### Prompt
Count up the lines holding "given" in the material, then reply with only the number.
****
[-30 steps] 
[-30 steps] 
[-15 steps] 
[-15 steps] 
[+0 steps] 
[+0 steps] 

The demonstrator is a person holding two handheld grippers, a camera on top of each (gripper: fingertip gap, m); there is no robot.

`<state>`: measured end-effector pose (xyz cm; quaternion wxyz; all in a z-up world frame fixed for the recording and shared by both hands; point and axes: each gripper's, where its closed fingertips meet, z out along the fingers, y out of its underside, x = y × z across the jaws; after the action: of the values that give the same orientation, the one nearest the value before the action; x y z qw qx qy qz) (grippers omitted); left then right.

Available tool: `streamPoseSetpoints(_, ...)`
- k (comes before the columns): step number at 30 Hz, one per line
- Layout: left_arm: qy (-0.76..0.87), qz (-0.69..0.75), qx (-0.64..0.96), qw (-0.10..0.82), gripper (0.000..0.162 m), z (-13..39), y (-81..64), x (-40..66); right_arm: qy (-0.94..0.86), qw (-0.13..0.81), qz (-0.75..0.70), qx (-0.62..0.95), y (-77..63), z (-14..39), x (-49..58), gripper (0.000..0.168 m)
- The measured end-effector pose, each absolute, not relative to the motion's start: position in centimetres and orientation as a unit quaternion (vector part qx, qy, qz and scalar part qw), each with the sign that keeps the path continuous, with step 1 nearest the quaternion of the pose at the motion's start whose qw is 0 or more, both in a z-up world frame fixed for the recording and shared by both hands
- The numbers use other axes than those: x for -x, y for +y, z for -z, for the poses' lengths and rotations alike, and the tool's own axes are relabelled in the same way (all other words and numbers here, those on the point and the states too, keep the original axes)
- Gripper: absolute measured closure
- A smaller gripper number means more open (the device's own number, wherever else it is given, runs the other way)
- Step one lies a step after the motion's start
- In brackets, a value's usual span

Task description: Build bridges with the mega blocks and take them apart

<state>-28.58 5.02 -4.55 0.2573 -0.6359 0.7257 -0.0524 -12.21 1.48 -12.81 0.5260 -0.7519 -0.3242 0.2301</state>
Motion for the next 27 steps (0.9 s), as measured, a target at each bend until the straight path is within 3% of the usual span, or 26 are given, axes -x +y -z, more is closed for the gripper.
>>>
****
### Answer to the problem
2